Sidang putusan gugatan Pemilukada Kabupaten Gunung Mas dimulai pukul 15.30 WIB. Dua pemohon ialah pasangan bakal calon Afridel Jinu dan Ude Arnold Pisy serta pasangan calon Jaya Samaya Monong dan Daldin.

SCROLL TO CONTINUE WITH CONTENT

Keberatan yang disampaikan pemohon karena adanya kecurangan yang terstruktur, sistematis, masif dan sangat berpengaruh terhadap perolehan masing-masing pasangan calon.
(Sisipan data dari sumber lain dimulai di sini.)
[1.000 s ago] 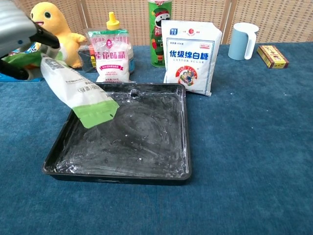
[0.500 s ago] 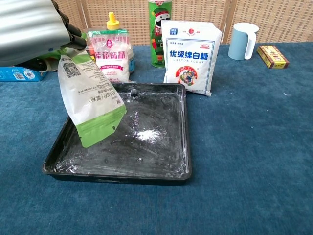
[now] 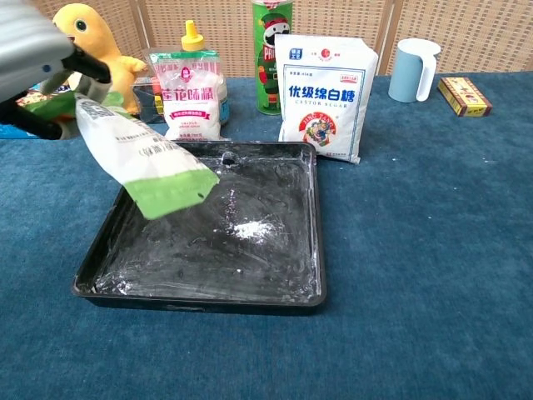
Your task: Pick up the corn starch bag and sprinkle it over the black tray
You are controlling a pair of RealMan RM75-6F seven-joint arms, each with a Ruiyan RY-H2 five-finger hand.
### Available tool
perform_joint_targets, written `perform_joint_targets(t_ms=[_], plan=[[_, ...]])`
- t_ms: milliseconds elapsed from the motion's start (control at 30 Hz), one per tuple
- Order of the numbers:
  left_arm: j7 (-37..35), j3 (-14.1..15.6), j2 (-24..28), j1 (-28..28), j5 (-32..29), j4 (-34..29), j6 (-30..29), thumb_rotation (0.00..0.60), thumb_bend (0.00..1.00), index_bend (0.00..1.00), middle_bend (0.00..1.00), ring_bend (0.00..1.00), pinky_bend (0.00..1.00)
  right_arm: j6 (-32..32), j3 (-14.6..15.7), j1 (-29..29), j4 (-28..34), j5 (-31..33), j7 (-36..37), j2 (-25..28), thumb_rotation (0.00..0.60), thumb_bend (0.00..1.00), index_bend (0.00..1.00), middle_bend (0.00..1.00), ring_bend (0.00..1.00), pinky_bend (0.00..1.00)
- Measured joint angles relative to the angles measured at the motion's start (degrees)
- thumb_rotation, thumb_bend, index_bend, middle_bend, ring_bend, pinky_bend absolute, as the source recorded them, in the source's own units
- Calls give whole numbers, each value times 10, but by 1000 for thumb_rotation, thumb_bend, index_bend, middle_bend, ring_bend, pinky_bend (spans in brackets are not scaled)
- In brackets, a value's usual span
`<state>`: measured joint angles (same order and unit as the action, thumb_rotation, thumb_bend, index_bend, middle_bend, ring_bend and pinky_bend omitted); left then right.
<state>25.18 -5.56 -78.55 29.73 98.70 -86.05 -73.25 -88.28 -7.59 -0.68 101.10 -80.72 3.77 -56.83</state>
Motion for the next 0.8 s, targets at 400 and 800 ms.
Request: perform_joint_targets(t_ms=[400,800], plan=[[-343,-9,-98,-67,-142,130,-26,600,405,792,673,690,672,6,1,-4,-1,3,-15,-6,600,48,0,0,0,0],[-467,-22,-209,-87,-186,254,-21,600,240,227,109,151,170,11,2,-6,-2,6,-17,-8,600,49,0,0,0,0]])
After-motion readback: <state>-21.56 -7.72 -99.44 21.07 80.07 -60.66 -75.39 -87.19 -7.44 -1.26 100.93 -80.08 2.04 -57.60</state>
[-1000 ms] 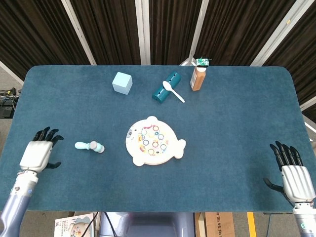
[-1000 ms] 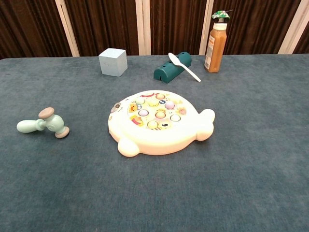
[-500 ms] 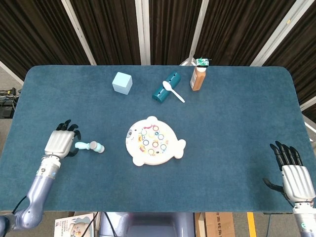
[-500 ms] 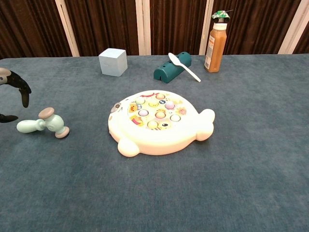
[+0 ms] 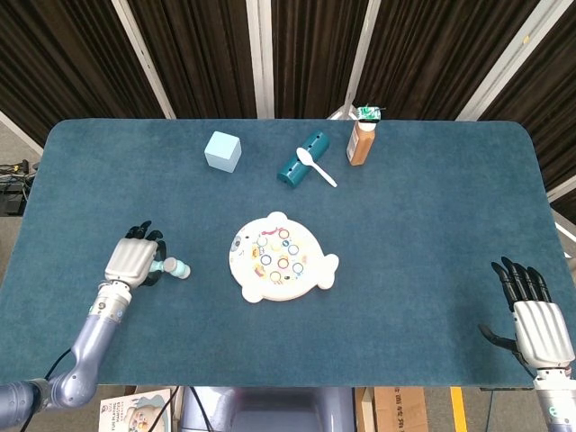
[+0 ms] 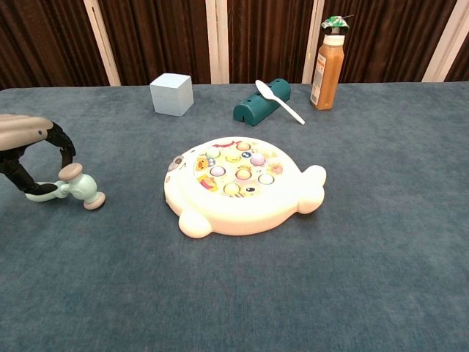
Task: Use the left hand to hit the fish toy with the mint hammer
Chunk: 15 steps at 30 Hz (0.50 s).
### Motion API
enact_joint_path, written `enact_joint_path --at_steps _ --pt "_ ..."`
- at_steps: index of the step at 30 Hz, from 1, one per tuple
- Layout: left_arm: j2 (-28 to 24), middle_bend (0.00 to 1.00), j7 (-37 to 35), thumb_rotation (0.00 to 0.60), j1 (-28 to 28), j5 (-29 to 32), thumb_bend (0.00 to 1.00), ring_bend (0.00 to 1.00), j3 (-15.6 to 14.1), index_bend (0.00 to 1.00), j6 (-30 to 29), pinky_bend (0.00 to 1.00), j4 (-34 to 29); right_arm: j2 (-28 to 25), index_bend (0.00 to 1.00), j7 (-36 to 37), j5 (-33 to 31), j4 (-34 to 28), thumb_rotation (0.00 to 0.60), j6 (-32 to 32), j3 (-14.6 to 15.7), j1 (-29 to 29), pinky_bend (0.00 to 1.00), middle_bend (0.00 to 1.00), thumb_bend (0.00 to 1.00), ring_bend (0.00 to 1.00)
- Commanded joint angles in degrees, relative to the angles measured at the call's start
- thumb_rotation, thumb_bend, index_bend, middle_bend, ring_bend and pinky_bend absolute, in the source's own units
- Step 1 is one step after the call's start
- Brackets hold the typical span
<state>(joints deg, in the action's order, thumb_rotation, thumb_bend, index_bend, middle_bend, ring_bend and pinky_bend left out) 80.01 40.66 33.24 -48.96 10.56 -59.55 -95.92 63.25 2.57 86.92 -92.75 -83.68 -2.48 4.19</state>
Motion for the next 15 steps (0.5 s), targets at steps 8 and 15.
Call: enact_joint_path --at_steps 8,15 --pt "1.92 0.21 0.33 0.600 1.52 1.37 0.47 0.02 -1.13 0.49 -0.54 0.12 1.46 0.01 0.00 0.17 -0.04 0.01 0.600 0.02 -0.07 0.05 0.00 0.00 0.19 0.00" --pt "2.71 0.21 0.18 0.600 2.39 1.61 0.49 0.02 -1.73 0.50 -1.02 0.12 1.81 0.03 0.00 0.27 -0.04 0.04 0.600 -0.02 -0.10 0.05 0.00 0.00 0.19 0.00"
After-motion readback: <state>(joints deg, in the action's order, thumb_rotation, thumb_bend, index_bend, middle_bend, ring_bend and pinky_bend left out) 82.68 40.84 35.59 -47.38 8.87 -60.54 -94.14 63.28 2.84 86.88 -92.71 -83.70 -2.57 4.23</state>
Pemohon menjelaskan, mengenai kecurangan yang dilakukan KPU Kabupaten Gunung Mas misalnya pembiaran pemilihan anak dibawah umur di seluruh DPT pada 12 kecamatan. Terdapat juga 125 kartu pemilih yang tidak dibagikan di desa Tumbang Talakan, serta ada penambahan 344 pemilih dengan membuat RT fiktif di Desa Bareng Jun.

Menanggapi gugatan pemohon, termohon dalam hal ini pasangan Hambit dan Anton melalui kuasa hukumnya Agus Surono membantah dalil-dalil yang disampaikan pemohon. Tuduhan pemohon itu tidak dapat diterima dan tidak benar, karena di dalam penentuan DPT itu terlebih dahulu sudah ada keputusan dari MK dan sudah ada berita acaranya dan itu sudah disepakati oleh para pihak.